### [REQUIRED WORK]
Please set down the entire listing exactly.

--- COLLECTED DATA Enclosed Below ---

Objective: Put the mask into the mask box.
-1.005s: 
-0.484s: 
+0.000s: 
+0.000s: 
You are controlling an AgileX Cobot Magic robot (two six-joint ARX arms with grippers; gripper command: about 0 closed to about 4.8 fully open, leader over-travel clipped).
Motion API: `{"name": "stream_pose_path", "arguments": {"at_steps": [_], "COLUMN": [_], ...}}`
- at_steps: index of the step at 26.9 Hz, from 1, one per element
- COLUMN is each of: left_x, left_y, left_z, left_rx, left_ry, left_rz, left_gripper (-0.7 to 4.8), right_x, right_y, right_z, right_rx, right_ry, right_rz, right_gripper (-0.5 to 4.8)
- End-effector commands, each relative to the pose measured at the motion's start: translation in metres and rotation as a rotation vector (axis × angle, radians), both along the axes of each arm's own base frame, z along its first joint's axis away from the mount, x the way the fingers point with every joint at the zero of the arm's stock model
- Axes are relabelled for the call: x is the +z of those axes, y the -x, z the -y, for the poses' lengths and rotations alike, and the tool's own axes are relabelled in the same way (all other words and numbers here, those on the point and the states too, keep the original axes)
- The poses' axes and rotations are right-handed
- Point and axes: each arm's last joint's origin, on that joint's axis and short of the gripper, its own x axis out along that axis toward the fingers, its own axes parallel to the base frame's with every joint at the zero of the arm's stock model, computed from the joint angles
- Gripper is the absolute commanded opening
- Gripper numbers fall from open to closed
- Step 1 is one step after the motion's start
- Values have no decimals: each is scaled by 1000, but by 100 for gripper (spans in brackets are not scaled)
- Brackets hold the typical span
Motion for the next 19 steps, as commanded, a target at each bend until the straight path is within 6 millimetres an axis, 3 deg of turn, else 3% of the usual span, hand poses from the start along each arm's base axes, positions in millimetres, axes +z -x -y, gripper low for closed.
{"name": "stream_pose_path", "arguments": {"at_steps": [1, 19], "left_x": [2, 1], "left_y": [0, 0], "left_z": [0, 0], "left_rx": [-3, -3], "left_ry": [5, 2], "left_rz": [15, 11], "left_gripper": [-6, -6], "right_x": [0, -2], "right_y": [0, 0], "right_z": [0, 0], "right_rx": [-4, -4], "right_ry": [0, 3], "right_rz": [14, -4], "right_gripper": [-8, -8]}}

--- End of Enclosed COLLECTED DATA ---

### [EXERCISE OUTPUT]
Objective: Put the mask into the mask box.
-1.005s: 
-0.484s: 
+0.000s: 
+0.000s: 
You are controlling an AgileX Cobot Magic robot (two six-joint ARX arms with grippers; gripper command: about 0 closed to about 4.8 fully open, leader over-travel clipped).
Motion API: `{"name": "stream_pose_path", "arguments": {"at_steps": [_], "COLUMN": [_], ...}}`
- at_steps: index of the step at 26.9 Hz, from 1, one per element
- COLUMN is each of: left_x, left_y, left_z, left_rx, left_ry, left_rz, left_gripper (-0.7 to 4.8), right_x, right_y, right_z, right_rx, right_ry, right_rz, right_gripper (-0.5 to 4.8)
- End-effector commands, each relative to the pose measured at the motion's start: translation in metres and rotation as a rotation vector (axis × angle, radians), both along the axes of each arm's own base frame, z along its first joint's axis away from the mount, x the way the fingers point with every joint at the zero of the arm's stock model
- Axes are relabelled for the call: x is the +z of those axes, y the -x, z the -y, for the poses' lengths and rotations alike, and the tool's own axes are relabelled in the same way (all other words and numbers here, those on the point and the states too, keep the original axes)
- The poses' axes and rotations are right-handed
- Point and axes: each arm's last joint's origin, on that joint's axis and short of the gripper, its own x axis out along that axis toward the fingers, its own axes parallel to the base frame's with every joint at the zero of the arm's stock model, computed from the joint angles
- Gripper is the absolute commanded opening
- Gripper numbers fall from open to closed
- Step 1 is one step after the motion's start
- Values have no decimals: each is scaled by 1000, but by 100 for gripper (spans in brackets are not scaled)
- Brackets hold the typical span
Motion for the next 19 steps, as commanded, a target at each bend until the straight path is within 6 millimetres an axis, 3 deg of turn, else 3% of the usual span, hand poses from the start along each arm's base axes, positions in millimetres, axes +z -x -y, gripper low for closed.
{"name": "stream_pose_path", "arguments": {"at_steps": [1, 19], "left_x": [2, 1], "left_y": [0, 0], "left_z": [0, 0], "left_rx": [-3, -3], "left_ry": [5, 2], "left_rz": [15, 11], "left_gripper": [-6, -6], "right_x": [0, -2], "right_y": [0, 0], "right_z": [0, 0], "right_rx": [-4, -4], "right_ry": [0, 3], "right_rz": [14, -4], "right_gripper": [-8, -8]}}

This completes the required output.